### Available data
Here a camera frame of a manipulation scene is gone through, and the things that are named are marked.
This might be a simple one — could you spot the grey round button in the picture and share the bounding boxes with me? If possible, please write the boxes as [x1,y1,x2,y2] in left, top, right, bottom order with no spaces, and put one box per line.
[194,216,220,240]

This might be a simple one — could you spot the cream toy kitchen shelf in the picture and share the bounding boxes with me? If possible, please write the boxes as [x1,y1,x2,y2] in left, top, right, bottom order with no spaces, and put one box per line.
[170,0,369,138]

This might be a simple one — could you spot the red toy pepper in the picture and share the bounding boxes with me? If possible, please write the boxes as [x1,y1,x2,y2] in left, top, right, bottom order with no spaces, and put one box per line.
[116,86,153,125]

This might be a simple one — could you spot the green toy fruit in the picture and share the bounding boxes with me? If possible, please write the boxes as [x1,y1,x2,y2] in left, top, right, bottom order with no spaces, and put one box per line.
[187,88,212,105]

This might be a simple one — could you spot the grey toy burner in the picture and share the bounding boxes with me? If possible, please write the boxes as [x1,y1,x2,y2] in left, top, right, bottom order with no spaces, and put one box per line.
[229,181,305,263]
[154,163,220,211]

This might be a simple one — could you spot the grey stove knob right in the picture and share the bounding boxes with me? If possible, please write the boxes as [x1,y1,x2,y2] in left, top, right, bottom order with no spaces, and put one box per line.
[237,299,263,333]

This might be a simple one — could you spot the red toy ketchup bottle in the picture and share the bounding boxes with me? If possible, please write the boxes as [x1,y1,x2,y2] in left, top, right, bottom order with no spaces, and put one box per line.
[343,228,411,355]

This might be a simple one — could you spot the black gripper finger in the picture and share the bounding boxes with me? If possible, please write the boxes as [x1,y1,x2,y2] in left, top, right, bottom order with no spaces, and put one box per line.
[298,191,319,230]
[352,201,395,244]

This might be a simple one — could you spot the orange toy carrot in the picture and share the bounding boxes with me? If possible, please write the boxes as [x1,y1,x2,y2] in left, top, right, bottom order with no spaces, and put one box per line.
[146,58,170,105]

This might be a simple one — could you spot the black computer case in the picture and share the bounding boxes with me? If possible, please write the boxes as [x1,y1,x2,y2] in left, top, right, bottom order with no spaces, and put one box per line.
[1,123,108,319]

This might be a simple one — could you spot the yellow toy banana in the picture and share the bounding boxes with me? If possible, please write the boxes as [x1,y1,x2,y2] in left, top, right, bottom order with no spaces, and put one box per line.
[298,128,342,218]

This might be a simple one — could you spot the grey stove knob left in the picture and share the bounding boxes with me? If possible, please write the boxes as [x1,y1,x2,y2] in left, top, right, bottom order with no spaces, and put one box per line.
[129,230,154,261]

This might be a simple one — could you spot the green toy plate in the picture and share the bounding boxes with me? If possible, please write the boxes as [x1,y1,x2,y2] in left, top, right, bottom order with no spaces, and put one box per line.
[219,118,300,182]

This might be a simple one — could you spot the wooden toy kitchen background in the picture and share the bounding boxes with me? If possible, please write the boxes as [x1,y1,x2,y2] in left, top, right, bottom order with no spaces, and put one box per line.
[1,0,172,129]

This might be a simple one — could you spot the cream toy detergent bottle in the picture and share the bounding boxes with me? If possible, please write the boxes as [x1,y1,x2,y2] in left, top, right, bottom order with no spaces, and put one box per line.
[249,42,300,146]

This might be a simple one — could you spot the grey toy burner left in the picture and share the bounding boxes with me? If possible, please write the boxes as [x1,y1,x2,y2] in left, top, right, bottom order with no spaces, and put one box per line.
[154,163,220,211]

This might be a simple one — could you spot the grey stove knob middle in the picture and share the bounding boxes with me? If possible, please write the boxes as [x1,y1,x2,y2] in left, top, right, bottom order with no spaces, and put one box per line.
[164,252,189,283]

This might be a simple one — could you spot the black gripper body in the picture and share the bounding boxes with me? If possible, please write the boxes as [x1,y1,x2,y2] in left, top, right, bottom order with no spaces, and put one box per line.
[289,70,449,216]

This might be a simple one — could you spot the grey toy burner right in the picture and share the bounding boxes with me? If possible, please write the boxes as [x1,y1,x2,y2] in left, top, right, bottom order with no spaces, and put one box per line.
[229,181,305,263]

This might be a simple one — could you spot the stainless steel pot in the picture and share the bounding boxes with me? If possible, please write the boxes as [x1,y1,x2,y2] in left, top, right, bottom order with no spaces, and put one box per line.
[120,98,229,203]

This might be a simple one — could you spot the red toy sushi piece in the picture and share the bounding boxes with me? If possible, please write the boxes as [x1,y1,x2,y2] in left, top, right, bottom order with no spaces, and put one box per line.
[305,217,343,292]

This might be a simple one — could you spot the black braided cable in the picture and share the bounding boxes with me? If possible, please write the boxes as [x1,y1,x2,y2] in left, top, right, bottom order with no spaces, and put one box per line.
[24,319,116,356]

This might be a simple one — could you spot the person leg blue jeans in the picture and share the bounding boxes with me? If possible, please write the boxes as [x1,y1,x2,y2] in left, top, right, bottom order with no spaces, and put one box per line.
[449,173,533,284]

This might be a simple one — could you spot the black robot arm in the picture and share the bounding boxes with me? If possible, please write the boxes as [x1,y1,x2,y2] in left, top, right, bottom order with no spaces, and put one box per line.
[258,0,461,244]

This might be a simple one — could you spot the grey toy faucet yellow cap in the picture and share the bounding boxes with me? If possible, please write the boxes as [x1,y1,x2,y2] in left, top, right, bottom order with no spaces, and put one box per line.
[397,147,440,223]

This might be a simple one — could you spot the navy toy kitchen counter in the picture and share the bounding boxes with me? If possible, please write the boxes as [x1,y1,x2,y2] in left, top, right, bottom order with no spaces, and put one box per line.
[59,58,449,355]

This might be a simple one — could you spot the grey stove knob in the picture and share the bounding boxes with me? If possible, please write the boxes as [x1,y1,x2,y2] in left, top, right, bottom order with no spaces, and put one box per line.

### What you need to do
Each entry in the listing is to be output exactly as given.

### Task solution
Here a camera frame of a manipulation scene is gone through, and the things that are named are marked.
This might be a simple one — could you spot the grey round button in the picture and share the bounding boxes with me? If possible, please write the boxes as [x1,y1,x2,y2] in left, top, right, bottom order with no spaces, and put one box per line.
[194,216,220,240]

This might be a simple one — could you spot the cream toy kitchen shelf in the picture and share the bounding boxes with me? If possible, please write the boxes as [x1,y1,x2,y2] in left, top, right, bottom order with no spaces, and put one box per line.
[170,0,369,138]

This might be a simple one — could you spot the red toy pepper in the picture and share the bounding boxes with me? If possible, please write the boxes as [x1,y1,x2,y2] in left, top, right, bottom order with no spaces, and put one box per line.
[116,86,153,125]

This might be a simple one — could you spot the green toy fruit in the picture and share the bounding boxes with me? If possible, please write the boxes as [x1,y1,x2,y2] in left, top, right, bottom order with no spaces, and put one box per line.
[187,88,212,105]

This might be a simple one — could you spot the grey toy burner in the picture and share the bounding boxes with me? If possible, please write the boxes as [x1,y1,x2,y2] in left, top, right, bottom order with no spaces, and put one box per line.
[229,181,305,263]
[154,163,220,211]

This might be a simple one — could you spot the grey stove knob right in the picture and share the bounding boxes with me? If possible, please write the boxes as [x1,y1,x2,y2] in left, top, right, bottom order with no spaces, and put one box per line.
[237,299,263,333]

This might be a simple one — could you spot the red toy ketchup bottle in the picture and share the bounding boxes with me? If possible, please write the boxes as [x1,y1,x2,y2] in left, top, right, bottom order with no spaces, and put one box per line.
[343,228,411,355]

This might be a simple one — could you spot the black gripper finger in the picture and share the bounding boxes with me? If possible, please write the boxes as [x1,y1,x2,y2] in left, top, right, bottom order with no spaces, and put one box per line.
[298,191,319,230]
[352,201,395,244]

This might be a simple one — could you spot the orange toy carrot in the picture and share the bounding boxes with me? If possible, please write the boxes as [x1,y1,x2,y2] in left, top, right, bottom order with no spaces, and put one box per line.
[146,58,170,105]

This might be a simple one — could you spot the black computer case in the picture and share the bounding boxes with me? If possible, please write the boxes as [x1,y1,x2,y2] in left, top, right, bottom order with no spaces, and put one box per line.
[1,123,108,319]

This might be a simple one — could you spot the yellow toy banana in the picture and share the bounding boxes with me? If possible, please write the boxes as [x1,y1,x2,y2] in left, top, right, bottom order with no spaces, and put one box per line.
[298,128,342,218]

This might be a simple one — could you spot the grey stove knob left in the picture and share the bounding boxes with me? If possible, please write the boxes as [x1,y1,x2,y2] in left, top, right, bottom order with no spaces, and put one box per line.
[129,230,154,261]

This might be a simple one — could you spot the green toy plate in the picture and share the bounding boxes with me? If possible, please write the boxes as [x1,y1,x2,y2] in left, top, right, bottom order with no spaces, and put one box per line.
[219,118,300,182]

This might be a simple one — could you spot the wooden toy kitchen background in the picture and share the bounding boxes with me? If possible, please write the boxes as [x1,y1,x2,y2] in left, top, right, bottom order with no spaces, and put one box per line.
[1,0,172,129]

This might be a simple one — could you spot the cream toy detergent bottle in the picture and share the bounding boxes with me? If possible, please write the boxes as [x1,y1,x2,y2] in left, top, right, bottom order with no spaces, and put one box per line.
[249,42,300,146]

This might be a simple one — could you spot the grey toy burner left in the picture and share the bounding boxes with me? If possible, please write the boxes as [x1,y1,x2,y2] in left, top, right, bottom order with no spaces, and put one box per line.
[154,163,220,211]

This might be a simple one — could you spot the grey stove knob middle in the picture and share the bounding boxes with me? If possible, please write the boxes as [x1,y1,x2,y2] in left, top, right, bottom order with no spaces, and put one box per line.
[164,252,189,283]

This might be a simple one — could you spot the black gripper body in the picture and share the bounding boxes with me? If possible, please write the boxes as [x1,y1,x2,y2] in left, top, right, bottom order with no spaces, and put one box per line.
[289,70,449,216]

This might be a simple one — could you spot the grey toy burner right in the picture and share the bounding boxes with me? If possible, please write the boxes as [x1,y1,x2,y2] in left, top, right, bottom order with no spaces, and put one box per line.
[229,181,305,263]

This might be a simple one — could you spot the stainless steel pot in the picture and share the bounding boxes with me? If possible, please write the boxes as [x1,y1,x2,y2] in left, top, right, bottom order with no spaces, and put one box per line.
[120,98,229,203]

This might be a simple one — could you spot the red toy sushi piece in the picture and share the bounding boxes with me? If possible, please write the boxes as [x1,y1,x2,y2] in left, top, right, bottom order with no spaces, and put one box per line.
[305,217,343,292]

This might be a simple one — could you spot the black braided cable in the picture and share the bounding boxes with me? If possible, please write the boxes as [x1,y1,x2,y2] in left, top, right, bottom order with no spaces, and put one box per line.
[24,319,116,356]

This might be a simple one — could you spot the person leg blue jeans in the picture and share the bounding boxes with me? If possible, please write the boxes as [x1,y1,x2,y2] in left, top, right, bottom order with no spaces, and put one box per line.
[449,173,533,284]

This might be a simple one — could you spot the black robot arm in the picture and share the bounding boxes with me? If possible, please write the boxes as [x1,y1,x2,y2] in left, top, right, bottom order with no spaces, and put one box per line.
[258,0,461,244]

This might be a simple one — could you spot the grey toy faucet yellow cap in the picture and share the bounding boxes with me? If possible, please write the boxes as [x1,y1,x2,y2] in left, top, right, bottom order with no spaces, and put one box per line.
[397,147,440,223]

This might be a simple one — could you spot the navy toy kitchen counter in the picture and share the bounding boxes with me? If possible, please write the boxes as [x1,y1,x2,y2] in left, top, right, bottom order with no spaces, and put one box per line.
[59,58,449,355]

This might be a simple one — could you spot the grey stove knob in the picture and share the bounding boxes with me? If possible, please write the boxes as [x1,y1,x2,y2] in left, top, right, bottom order with no spaces, and put one box per line.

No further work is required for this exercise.